I (26f) had a friend in school Elena (28f now). She was mostly a bully in disguise of a friend. Always made fun of me, compete with me for no reason etc. But I also used to have a lot of good time with her so I let it all slide.

When I had to transfer cities for college 8 yrs ago she ghosted me. She reached out half a year later how she was going through something and she needed me but couldn't call me back etc. I knew she was lying and having the time of her life in her new college so I shut her down and asked her never to talk to me again.

A mutual friend reconciled us a year later, but she ghosted me 3 days later once again and this hit the nail on the coffin. She tried to reach out through another friend another 7 months later but I got her to delete my number and never try to contact me again.

A year later I come to know she was in a car accident. She was hella drunk and hit some pole or tree and got injured bad. She then disappeared from the face of the earth.
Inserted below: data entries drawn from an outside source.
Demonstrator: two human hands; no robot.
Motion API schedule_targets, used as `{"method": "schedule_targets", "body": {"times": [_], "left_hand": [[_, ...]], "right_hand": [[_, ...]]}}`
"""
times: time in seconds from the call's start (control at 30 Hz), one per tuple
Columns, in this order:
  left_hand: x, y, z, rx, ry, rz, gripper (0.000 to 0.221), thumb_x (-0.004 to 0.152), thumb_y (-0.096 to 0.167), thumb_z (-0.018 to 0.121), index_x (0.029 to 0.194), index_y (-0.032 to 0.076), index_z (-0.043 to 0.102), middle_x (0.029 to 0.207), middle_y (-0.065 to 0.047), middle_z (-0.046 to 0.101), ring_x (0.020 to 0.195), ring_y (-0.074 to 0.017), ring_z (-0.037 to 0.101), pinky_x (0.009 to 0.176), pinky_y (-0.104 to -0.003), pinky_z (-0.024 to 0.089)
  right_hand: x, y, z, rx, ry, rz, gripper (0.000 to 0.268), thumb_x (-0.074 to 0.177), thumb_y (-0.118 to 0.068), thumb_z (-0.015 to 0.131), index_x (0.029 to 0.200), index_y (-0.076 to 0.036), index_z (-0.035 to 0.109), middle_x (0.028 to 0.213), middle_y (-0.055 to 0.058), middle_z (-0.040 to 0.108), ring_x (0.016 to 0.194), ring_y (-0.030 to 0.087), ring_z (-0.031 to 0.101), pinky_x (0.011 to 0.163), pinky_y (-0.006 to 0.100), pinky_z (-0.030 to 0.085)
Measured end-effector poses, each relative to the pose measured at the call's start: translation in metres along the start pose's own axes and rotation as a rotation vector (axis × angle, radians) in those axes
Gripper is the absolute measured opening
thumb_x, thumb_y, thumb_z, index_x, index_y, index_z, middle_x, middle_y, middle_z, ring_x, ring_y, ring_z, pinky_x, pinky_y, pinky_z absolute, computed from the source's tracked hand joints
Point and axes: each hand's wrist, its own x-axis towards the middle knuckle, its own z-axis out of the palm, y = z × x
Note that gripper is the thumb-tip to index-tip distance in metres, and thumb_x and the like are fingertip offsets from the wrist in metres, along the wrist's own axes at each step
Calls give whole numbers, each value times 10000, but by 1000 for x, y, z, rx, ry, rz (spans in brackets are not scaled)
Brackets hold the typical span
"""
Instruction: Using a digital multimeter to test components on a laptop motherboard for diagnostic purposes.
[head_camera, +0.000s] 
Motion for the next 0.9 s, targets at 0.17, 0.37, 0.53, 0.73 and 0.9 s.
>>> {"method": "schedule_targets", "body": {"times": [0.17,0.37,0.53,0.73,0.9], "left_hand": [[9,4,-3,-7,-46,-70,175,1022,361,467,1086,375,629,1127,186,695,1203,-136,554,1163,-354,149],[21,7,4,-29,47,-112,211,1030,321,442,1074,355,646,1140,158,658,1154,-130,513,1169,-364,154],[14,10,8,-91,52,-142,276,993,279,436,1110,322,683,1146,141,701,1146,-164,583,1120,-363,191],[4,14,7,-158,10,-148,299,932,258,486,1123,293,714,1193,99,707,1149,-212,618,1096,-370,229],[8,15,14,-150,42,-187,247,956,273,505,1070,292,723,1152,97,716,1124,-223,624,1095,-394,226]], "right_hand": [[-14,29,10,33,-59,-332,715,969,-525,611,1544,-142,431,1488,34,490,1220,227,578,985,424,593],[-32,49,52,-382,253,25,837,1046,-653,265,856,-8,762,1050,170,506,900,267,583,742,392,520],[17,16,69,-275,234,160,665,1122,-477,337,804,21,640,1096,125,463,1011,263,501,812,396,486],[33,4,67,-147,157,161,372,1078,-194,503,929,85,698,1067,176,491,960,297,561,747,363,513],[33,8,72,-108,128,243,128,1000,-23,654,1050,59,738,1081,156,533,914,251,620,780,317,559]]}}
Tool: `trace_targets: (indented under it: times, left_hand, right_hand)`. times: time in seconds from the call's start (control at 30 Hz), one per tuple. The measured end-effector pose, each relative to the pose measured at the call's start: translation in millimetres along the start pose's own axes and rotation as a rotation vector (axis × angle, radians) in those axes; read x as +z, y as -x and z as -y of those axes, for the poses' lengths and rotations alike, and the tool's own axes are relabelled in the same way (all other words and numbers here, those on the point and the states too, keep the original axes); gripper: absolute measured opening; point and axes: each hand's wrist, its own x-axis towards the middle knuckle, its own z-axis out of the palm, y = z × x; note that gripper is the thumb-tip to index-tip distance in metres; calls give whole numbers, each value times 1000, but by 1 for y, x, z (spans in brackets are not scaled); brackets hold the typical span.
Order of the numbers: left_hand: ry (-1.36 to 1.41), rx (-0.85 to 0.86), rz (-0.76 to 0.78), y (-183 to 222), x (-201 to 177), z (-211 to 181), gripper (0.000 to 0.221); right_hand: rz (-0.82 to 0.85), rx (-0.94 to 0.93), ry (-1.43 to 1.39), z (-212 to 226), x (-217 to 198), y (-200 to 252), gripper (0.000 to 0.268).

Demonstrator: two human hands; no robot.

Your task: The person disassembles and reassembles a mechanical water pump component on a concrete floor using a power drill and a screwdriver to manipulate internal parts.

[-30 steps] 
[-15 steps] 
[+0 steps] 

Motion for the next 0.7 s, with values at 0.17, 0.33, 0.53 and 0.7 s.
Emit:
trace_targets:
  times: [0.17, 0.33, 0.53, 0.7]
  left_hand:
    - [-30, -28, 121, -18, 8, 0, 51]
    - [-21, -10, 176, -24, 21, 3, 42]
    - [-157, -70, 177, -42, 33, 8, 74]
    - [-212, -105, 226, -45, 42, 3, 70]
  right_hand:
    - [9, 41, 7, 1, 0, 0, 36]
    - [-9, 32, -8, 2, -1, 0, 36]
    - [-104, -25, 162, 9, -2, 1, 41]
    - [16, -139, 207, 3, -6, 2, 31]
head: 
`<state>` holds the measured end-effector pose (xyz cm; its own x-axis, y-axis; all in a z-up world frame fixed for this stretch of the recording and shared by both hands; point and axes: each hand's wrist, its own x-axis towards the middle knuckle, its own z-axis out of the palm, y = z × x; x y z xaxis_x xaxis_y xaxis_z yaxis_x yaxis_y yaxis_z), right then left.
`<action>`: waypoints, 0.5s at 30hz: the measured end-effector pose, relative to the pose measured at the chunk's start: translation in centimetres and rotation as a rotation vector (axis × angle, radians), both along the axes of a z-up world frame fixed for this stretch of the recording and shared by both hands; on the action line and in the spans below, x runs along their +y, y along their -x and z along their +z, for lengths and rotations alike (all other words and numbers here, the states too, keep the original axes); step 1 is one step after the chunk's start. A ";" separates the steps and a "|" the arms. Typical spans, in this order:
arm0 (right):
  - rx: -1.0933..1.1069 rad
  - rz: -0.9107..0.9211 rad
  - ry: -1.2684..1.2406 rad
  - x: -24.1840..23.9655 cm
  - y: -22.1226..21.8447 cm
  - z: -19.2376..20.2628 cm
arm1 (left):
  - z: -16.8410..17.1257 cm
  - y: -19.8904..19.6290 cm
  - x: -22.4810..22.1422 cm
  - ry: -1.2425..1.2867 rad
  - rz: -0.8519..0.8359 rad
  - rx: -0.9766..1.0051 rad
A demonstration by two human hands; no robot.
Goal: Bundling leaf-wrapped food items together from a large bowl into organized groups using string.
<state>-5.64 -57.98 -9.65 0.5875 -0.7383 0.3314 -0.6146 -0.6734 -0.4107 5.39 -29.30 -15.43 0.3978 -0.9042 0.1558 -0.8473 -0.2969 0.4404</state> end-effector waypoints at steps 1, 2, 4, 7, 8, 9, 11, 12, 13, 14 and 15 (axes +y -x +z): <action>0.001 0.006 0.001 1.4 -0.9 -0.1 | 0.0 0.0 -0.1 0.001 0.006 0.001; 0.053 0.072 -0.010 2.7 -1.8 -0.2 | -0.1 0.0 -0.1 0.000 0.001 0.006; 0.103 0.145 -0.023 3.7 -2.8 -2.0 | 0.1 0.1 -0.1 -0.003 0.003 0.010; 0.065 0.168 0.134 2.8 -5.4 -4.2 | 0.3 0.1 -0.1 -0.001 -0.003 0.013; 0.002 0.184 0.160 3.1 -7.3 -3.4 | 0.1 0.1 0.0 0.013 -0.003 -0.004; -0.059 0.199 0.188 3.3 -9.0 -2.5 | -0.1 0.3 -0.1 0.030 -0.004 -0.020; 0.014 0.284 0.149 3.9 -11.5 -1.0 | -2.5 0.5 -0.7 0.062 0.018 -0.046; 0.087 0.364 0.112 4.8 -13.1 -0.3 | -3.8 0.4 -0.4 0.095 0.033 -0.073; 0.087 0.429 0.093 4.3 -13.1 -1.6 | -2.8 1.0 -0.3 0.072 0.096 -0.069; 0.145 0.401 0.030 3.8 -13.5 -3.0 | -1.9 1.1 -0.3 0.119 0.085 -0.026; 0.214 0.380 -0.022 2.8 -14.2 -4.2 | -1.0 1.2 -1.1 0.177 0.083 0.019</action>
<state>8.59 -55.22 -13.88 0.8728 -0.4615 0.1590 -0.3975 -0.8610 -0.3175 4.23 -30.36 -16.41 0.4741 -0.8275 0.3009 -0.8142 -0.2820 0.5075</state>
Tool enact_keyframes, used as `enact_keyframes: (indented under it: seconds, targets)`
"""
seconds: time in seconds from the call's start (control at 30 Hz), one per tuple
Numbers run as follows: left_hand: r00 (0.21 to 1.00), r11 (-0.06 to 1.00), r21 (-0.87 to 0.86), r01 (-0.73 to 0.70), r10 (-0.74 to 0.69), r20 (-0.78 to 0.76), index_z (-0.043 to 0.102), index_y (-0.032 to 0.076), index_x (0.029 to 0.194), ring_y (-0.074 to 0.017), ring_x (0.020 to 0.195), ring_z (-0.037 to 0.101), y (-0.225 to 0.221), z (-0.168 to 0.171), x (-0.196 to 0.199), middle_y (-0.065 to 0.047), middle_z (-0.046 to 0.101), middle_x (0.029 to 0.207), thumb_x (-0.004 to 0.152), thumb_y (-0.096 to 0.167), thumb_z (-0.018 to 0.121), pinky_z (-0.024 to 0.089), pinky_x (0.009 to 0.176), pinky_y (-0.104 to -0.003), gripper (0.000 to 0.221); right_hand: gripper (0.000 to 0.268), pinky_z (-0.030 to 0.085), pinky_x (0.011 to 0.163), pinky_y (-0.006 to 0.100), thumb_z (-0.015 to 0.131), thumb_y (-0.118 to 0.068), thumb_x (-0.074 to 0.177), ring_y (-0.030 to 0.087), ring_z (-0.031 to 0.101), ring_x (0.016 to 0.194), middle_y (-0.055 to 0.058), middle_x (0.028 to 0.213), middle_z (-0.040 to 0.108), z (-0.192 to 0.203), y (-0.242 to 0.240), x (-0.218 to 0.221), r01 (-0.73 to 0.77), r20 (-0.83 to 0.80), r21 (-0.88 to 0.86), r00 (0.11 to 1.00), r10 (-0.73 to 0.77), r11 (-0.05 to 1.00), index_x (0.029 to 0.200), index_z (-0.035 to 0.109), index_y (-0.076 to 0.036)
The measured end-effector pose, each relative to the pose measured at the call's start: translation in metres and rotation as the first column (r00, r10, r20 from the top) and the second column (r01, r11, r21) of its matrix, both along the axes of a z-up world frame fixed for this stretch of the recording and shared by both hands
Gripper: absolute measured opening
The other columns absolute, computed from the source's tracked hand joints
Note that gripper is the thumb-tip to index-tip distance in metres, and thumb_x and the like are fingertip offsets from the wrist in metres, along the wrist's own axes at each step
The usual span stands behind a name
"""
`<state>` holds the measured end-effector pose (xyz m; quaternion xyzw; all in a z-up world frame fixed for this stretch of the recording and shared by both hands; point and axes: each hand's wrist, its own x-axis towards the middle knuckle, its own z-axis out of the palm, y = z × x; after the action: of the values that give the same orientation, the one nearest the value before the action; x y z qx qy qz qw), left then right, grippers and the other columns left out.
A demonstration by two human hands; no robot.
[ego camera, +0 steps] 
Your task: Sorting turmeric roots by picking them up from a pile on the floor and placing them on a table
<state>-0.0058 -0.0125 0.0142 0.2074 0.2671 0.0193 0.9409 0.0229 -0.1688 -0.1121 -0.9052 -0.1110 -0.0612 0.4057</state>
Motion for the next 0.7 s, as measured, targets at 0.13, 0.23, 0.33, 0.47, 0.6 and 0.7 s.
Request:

And this made me go crazy as I felt really guilty for rejecting her reaching me throughout, as I believed I could have helped her out and not let this happen.

She was also struggling somewhat in her finances and had drug issues before the accident which I was aware of so I felt it was my responsibility to have helped her.

I know, my friends and therapist already have affirmed me that it isn't my fault but I felt really bad for a long time. I would search for her on internet and try reaching out to her college friends. No one knew anything.

Recently 2 months ago she re surfaced on social media and I finally gathered the courage to text her 3 days ago. I said in a long text that that I want to leave behind all our differences and start fresh as I miss her badly.

She replied yesterday that the old her died in that accident and I'm dead to this new her as well. I have talked a lot of bad things about her to people behind her back which makes me super untrustworthy. And it's better if we don't have any friendship moving forward and asked me not to contact her again.

I know I deserve her not wanting to be my friend. But I am confused about her mentioning me talking behind her back. The only people I talked to about her were those 2 mutual friends and my own best friends whom she doesn't know.

I just chose to respect her wishes and didn't even respond. But I feel absolutely lost here. I can't understand where did I go wrong. If this is really the end or maybe she will be back in my life.

TLDR- My (26f) old friend (28f) abandoned me multiple times in the past and I refused to reconcile when she reached out. She disappeared due to an accident and I reached out to her recently when she resurfaced. She refused to reconcile calling me untrustworthy as I talked behind her back. I feel lost.